Tuesday, August 3, 2010

update:

Over the past week we have been a little busy. Firstly we finished making the mouldings for the dolly, took the hull off the jig, laminated the inside, began fitting internal ribs.
We made the dolly last year after undertaking a basic TIG welding course at TAFE one night a week for a semester. As our final project we made the dolly for the cherub using 60x40x3 6061-T6 aluminium and used 25x1.5mm 316 stainless steel for the axles. All up in materials i think it cost about $200 plus $40 for wheels from eBay. So to fit it to the new boat all we needed to do was make a support for the hull. Note: The reason we used such heavy section aluminium was because of the way our boat sits on our 8x4 ft box trailer.

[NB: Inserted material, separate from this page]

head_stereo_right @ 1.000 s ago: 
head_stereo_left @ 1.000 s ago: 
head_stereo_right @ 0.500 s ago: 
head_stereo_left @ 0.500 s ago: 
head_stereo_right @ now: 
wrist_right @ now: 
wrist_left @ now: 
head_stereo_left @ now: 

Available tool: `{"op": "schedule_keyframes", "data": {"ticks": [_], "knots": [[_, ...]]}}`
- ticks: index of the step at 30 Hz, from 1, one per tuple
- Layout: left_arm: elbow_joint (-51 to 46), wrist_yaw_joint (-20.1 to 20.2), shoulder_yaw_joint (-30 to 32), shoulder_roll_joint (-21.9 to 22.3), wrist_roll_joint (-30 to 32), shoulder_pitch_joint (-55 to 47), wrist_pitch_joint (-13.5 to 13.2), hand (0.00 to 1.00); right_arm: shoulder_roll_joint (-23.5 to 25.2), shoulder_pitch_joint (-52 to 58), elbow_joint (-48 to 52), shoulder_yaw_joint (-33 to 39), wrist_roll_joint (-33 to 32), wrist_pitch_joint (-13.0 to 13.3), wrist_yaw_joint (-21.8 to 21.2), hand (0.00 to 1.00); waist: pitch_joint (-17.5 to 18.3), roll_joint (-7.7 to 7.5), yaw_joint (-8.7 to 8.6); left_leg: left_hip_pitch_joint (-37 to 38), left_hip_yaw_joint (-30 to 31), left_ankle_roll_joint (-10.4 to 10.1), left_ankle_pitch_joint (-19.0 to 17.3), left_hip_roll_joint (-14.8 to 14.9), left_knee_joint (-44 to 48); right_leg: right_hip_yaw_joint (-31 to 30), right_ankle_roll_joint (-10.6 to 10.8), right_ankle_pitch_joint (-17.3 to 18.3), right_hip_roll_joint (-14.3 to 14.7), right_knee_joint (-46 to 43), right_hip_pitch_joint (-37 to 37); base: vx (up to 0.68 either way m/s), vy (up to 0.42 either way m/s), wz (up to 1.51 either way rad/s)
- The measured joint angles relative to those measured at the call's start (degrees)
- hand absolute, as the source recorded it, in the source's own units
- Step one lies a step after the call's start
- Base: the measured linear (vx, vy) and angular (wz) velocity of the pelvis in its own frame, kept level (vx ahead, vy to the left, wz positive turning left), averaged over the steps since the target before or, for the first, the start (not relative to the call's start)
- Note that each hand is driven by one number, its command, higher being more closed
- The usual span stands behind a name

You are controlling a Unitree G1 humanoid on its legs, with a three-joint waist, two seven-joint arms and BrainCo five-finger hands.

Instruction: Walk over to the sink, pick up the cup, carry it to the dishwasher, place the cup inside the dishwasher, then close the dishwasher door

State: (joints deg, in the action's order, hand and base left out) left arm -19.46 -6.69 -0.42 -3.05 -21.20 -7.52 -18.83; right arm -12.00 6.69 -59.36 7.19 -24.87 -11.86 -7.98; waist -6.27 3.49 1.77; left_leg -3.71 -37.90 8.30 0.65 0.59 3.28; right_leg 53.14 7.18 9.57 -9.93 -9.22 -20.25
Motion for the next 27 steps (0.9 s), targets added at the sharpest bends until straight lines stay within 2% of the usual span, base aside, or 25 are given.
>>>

The above image is the centreboard case as it came out of the vacuum bag as you can see it pulled into the corners quite nicely and the overall finish is pretty good. The second image is the Styrofoam beginning to be melted out with acetone, after beginning this i realised it would have been a much better idea to leave to foam in there until it was in the hull as it is quite flimsy, so i stopped. Although i did notice that acetone was able to seep from the inside to the outside of the skin even though there was 4 layers of 200gsm glass, so it looks like i will need to paint the outside with a coat of resin to help make it water tight after it is in the boat.


I thought this image was worth adding this is the size of the extra reinforcing patch i used under the mast this was 1 200gsm carbon cloth on the 0/90 degree angle to the centre line (compared the the main hull skin at -+45)

I thought this was a good image to add showing the laminate wrapping around the hull/chine. Overall i was pretty happy with how the -+45 laminate laid over the hull and continued to stay approximately at -+45 as we worked towards the bow. I guess I'll see how good that decision was when we come to trying to fair the hull.



The first image is the jig again once once the hull was removed, the second showing how it was able to flat pack and store easily (to dismantle the jig only took 15mins and a electric screw driver)

This image is of the legs of the table/jig, i thought it was worth mentioning how we levelled the jig. Because our jig design had a table with 5 legs it was important to have the leg length adjustable to account for the un-even floor of the garage and our assembly etc. So we used a "coach- screw" in the bottom of each leg allowing the height to be adjusted simply with an open ended spanner.


This is the hull as it can off the jig.


This is the hull after we laminated the inside of the hull, same lay-up as the outside as it is very important to try and keep the laminated balanced so that when the hull is loaded up it doesn't try to warp. Also the floor ribs have been trimmed and ready to glue in and the centreboard case has been roughly fitted.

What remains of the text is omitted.